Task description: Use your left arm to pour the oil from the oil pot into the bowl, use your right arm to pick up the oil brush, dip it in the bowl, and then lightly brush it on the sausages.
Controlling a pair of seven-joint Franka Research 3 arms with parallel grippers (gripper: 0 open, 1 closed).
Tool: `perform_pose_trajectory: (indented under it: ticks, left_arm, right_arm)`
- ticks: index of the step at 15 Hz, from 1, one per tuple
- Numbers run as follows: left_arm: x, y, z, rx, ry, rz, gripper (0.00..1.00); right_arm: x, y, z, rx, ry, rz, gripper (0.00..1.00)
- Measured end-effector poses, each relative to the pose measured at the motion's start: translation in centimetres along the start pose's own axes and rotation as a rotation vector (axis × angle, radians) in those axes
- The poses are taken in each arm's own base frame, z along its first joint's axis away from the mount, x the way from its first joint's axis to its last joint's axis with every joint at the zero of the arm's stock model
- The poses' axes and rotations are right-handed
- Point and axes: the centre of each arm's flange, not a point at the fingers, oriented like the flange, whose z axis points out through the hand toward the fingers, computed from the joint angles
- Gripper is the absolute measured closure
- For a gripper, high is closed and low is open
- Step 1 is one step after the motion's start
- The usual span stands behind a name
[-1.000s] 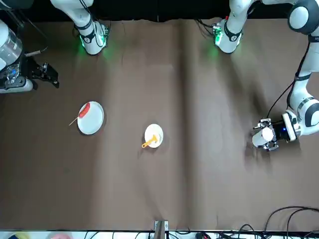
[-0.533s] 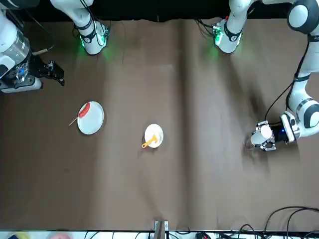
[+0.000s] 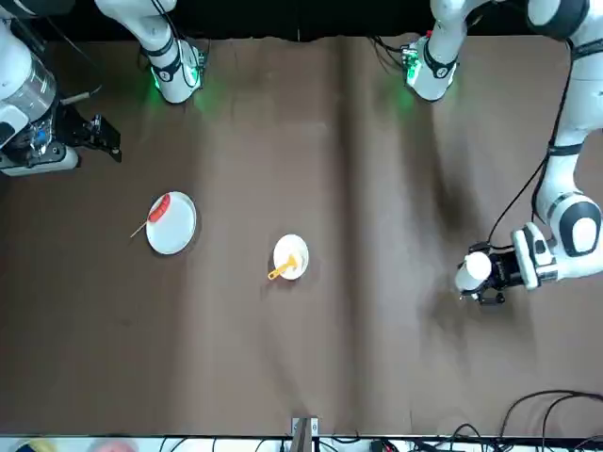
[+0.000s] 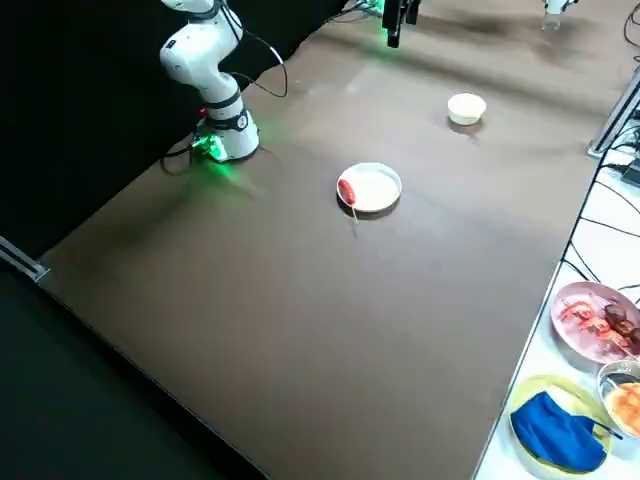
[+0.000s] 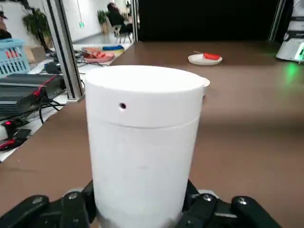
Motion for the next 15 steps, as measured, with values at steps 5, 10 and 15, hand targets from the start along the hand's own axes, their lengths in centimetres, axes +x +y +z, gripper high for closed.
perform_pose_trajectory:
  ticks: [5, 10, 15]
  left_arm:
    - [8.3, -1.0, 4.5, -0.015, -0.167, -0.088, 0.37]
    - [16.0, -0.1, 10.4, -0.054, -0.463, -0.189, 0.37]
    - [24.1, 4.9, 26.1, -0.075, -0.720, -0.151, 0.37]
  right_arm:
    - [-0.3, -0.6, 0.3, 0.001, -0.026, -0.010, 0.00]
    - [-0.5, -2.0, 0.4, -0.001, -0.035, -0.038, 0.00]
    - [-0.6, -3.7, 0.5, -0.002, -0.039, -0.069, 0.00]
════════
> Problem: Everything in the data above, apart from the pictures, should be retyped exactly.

> Task answer:
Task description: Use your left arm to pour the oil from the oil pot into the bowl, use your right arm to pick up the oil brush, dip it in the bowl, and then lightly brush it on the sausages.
Controlling a pair of seven-joint Franka Research 3 arms with parallel grippers (gripper: 0 open, 1 closed).
Tool: `perform_pose_trajectory: (indented under it: ticks, left_arm, right_arm)`
- ticks: index of the step at 15 Hz, from 1, one per tuple
- Numbers run as follows: left_arm: x, y, z, rx, ry, rz, gripper (0.00..1.00); right_arm: x, y, z, rx, ry, rz, gripper (0.00..1.00)
- Measured end-effector poses, each relative to the pose measured at the motion's start: translation in centimetres along the start pose's own axes and rotation as a rotation vector (axis × angle, radians) in those axes
- The poses are taken in each arm's own base frame, z along its first joint's axis away from the mount, x the way from its first joint's axis to its last joint's axis with every joint at the zero of the arm's stock model
- The poses' axes and rotations are right-handed
- Point and axes: the centre of each arm's flange, not a point at the fingers, oriented like the flange, whose z axis points out through the hand toward the fingers, computed from the joint angles
- Gripper is the absolute measured closure
- For a gripper, high is closed and low is open
- Step 1 is one step after the motion's start
- The usual span stands behind a name
[-1.000s] 
[-0.533s] 
[+0.000s] 
[+0.000s] 
[+0.000s] 
Motion for the next 15 steps, as measured, with values at steps 5, 10 and 15, hand targets from the start along the hand's own axes, their lengths in centimetres, axes +x +y +z, gripper high for closed.
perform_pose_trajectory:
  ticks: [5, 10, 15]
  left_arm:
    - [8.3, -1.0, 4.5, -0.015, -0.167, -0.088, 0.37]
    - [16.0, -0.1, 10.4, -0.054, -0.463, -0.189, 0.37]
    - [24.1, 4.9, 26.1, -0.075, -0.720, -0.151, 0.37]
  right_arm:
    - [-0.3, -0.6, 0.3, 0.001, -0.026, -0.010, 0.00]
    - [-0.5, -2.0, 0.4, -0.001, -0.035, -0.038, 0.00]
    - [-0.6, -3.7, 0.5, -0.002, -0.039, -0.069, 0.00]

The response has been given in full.